-- WHAT THE TASK REQUIRES --
Write down exactly the lines from the one below that has "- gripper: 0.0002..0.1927" to the end of the data, both ends included; the pictures should not appear in your copy.

(Source data)

——

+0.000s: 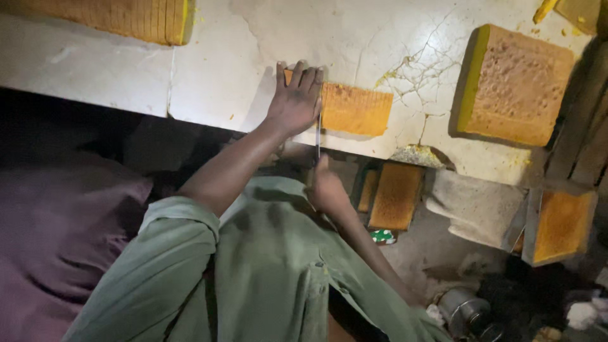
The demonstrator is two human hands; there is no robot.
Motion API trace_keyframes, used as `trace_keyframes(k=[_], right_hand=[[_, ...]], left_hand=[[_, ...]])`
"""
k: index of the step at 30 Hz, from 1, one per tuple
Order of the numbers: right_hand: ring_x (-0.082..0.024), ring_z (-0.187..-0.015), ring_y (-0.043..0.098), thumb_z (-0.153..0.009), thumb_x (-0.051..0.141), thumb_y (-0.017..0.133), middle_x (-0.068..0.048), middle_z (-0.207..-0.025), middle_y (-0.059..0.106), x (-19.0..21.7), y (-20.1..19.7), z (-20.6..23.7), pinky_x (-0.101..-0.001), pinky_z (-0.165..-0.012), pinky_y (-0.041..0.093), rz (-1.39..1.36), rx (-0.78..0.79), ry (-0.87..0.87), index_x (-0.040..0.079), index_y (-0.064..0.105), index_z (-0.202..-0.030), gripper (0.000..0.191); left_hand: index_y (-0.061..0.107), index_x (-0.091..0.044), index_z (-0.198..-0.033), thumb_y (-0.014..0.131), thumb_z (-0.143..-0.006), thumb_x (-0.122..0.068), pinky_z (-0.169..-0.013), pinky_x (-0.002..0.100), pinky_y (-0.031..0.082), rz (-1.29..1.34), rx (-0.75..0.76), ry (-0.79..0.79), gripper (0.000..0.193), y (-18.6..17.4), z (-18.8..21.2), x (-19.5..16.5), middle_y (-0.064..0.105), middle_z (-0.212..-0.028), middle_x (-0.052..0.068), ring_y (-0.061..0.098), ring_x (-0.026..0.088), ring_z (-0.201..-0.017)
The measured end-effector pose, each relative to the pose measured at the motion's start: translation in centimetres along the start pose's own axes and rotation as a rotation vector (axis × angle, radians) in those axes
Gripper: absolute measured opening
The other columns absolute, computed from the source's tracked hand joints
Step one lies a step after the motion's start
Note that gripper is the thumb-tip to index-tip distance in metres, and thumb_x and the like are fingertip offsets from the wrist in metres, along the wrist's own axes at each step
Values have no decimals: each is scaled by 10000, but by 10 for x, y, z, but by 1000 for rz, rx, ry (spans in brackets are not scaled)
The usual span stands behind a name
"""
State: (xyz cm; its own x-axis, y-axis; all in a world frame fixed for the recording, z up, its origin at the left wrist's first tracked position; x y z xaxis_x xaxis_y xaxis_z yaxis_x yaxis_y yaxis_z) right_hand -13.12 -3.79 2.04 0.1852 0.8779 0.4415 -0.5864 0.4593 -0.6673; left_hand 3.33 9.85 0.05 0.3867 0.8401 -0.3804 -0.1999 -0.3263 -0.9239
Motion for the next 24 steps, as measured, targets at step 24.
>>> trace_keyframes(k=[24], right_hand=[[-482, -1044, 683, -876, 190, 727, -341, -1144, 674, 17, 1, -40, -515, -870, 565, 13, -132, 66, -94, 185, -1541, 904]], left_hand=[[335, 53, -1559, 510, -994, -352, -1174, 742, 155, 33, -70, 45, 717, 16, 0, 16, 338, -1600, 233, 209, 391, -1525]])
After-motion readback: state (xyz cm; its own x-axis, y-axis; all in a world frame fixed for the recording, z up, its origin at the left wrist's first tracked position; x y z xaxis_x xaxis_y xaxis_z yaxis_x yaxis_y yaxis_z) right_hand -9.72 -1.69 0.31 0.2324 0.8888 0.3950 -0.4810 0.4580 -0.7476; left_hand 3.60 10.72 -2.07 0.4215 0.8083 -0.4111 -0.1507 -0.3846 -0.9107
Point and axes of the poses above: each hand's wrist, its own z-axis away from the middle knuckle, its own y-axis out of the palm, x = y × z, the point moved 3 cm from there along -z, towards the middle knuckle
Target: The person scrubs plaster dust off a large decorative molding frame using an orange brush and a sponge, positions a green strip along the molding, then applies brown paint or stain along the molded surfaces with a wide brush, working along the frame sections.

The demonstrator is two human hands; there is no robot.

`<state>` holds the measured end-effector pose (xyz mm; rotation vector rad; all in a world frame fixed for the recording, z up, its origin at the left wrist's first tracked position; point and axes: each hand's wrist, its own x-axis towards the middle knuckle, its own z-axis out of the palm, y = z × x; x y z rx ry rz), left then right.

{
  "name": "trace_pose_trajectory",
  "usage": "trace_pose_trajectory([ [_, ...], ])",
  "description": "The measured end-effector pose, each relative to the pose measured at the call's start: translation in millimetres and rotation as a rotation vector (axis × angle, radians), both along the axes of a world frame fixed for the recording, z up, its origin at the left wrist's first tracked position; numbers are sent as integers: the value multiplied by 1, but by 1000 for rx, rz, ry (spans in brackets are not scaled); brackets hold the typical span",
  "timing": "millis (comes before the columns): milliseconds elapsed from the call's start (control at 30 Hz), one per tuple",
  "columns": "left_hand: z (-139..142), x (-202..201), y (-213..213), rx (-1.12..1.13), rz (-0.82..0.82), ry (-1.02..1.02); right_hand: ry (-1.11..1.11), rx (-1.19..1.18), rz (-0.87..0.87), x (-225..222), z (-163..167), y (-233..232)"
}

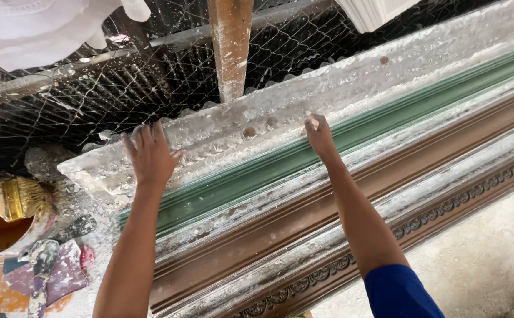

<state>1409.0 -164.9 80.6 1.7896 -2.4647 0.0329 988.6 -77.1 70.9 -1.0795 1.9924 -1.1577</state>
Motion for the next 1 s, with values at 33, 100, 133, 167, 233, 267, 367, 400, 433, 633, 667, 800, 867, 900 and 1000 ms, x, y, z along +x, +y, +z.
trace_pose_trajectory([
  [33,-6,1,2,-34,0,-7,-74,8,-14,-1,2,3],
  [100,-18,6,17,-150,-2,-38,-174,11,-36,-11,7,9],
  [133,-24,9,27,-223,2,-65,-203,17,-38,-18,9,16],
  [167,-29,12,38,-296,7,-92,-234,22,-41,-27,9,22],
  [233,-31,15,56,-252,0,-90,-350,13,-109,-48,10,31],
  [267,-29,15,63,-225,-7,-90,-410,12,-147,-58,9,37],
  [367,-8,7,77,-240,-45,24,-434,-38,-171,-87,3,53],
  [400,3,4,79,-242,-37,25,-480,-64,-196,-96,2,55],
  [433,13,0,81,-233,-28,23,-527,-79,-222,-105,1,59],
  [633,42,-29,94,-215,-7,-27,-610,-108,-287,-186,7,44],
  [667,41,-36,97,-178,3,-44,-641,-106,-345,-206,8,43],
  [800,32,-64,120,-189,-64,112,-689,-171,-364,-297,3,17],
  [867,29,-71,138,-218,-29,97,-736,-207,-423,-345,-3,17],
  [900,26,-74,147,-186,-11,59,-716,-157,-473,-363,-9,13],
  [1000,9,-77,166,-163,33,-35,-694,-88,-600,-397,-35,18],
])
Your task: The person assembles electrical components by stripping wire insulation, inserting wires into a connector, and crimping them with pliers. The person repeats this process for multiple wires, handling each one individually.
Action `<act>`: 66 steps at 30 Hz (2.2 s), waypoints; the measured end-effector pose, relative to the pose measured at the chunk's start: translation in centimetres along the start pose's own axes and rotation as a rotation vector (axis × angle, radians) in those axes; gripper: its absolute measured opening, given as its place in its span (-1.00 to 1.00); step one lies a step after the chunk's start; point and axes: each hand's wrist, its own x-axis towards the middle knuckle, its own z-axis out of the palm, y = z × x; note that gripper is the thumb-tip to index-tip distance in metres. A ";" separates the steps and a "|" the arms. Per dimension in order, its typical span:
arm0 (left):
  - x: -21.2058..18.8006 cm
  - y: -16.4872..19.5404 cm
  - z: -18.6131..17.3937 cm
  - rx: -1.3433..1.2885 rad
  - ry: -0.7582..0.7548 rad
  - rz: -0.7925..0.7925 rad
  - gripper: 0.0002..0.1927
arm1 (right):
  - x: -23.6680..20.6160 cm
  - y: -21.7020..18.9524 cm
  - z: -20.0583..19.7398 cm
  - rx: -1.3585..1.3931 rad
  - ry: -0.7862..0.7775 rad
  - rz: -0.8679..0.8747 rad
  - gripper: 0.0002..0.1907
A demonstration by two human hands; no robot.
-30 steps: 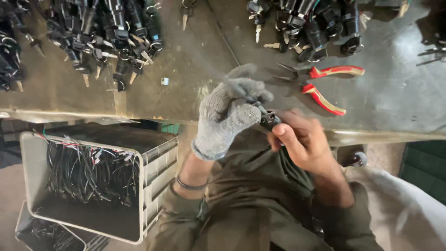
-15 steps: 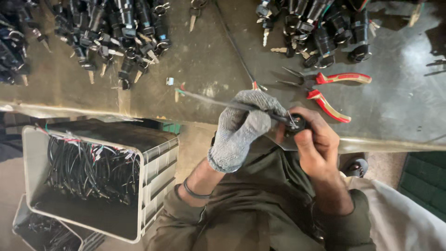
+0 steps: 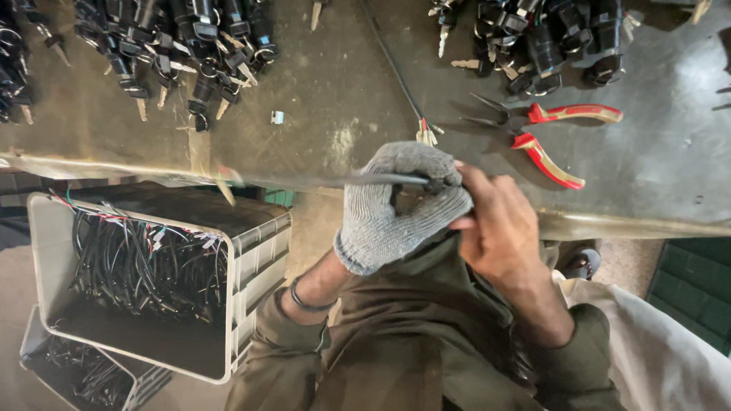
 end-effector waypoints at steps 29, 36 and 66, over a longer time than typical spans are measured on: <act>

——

-- ANSWER SPACE --
  - gripper: 0.0002..0.1927
arm1 (right):
  - x: -23.6680..20.6160 cm
  - y: -21.7020..18.9524 cm
  - z: -20.0583..19.7398 cm
  - rx: -1.3585..1.3931 rad
  - ry: -0.7862..0.7775 rad
  - rz: -0.8679..0.8747 rad
  - gripper: 0.0002..0.1907
A demonstration by two human hands; no robot.
-30 steps: 
-15 steps: 
+0 steps: 
 end-effector waypoints at steps 29, 36 and 66, over a longer time than typical spans are measured on: <act>

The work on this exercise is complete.